[What you have to do]:
Wherever a line in the data holds the word "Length", pull that line out.

(Stored entries)
· · ·
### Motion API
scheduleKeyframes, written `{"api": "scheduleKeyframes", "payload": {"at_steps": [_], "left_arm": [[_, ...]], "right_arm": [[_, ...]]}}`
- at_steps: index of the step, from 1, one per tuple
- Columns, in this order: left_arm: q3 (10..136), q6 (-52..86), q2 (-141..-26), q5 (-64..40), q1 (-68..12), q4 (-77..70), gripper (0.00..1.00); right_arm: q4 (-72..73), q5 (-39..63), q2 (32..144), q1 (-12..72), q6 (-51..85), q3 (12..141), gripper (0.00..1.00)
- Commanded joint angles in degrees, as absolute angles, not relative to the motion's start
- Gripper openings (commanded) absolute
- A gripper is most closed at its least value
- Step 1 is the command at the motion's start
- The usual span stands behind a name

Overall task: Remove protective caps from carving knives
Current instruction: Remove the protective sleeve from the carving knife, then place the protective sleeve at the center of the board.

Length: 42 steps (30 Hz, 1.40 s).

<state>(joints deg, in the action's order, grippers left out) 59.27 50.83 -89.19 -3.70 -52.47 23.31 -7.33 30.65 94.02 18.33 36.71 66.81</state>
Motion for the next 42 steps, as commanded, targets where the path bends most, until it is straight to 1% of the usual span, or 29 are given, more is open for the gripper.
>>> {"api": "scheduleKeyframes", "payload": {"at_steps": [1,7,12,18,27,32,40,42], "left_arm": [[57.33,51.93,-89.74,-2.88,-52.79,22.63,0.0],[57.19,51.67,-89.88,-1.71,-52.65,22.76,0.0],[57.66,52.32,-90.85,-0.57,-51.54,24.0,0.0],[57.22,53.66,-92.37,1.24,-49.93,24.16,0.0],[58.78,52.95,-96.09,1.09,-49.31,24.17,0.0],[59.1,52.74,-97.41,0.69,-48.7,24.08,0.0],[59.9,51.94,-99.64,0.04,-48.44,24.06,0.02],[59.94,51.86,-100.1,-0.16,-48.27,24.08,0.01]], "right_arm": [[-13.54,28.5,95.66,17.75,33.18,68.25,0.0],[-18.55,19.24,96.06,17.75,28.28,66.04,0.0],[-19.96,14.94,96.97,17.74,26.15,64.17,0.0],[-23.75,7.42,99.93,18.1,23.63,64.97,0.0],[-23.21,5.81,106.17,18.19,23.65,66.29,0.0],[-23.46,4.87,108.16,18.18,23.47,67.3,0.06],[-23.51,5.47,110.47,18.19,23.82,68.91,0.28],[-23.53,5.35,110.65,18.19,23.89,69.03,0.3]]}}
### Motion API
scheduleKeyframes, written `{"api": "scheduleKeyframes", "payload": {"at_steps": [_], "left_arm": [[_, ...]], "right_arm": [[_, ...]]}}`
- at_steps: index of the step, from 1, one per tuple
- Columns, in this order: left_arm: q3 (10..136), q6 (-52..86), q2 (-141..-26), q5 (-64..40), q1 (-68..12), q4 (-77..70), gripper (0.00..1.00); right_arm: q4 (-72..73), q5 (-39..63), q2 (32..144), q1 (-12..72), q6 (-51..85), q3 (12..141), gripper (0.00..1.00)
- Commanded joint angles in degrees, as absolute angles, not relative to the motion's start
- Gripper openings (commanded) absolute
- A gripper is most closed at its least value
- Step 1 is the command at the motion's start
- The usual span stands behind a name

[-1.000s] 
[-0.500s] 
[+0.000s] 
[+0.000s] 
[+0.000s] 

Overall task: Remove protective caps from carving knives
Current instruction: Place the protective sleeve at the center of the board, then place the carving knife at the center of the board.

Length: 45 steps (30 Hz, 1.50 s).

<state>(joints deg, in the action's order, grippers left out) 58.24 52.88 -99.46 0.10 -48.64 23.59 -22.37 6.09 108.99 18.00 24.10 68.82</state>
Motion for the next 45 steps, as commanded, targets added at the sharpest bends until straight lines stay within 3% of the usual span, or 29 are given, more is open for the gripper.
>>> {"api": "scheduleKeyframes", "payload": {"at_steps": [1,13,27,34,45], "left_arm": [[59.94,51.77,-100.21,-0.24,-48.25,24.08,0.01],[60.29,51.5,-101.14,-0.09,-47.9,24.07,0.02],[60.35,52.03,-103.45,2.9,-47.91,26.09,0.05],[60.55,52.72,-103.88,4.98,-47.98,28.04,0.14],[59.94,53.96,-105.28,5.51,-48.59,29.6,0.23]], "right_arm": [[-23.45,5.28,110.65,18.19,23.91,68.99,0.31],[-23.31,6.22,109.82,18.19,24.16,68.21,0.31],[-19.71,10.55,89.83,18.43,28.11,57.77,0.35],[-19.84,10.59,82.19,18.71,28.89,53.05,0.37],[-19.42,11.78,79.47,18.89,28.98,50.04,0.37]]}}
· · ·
[Task solution]:
Length: 42 steps (30 Hz, 1.40 s).
Length: 45 steps (30 Hz, 1.50 s).

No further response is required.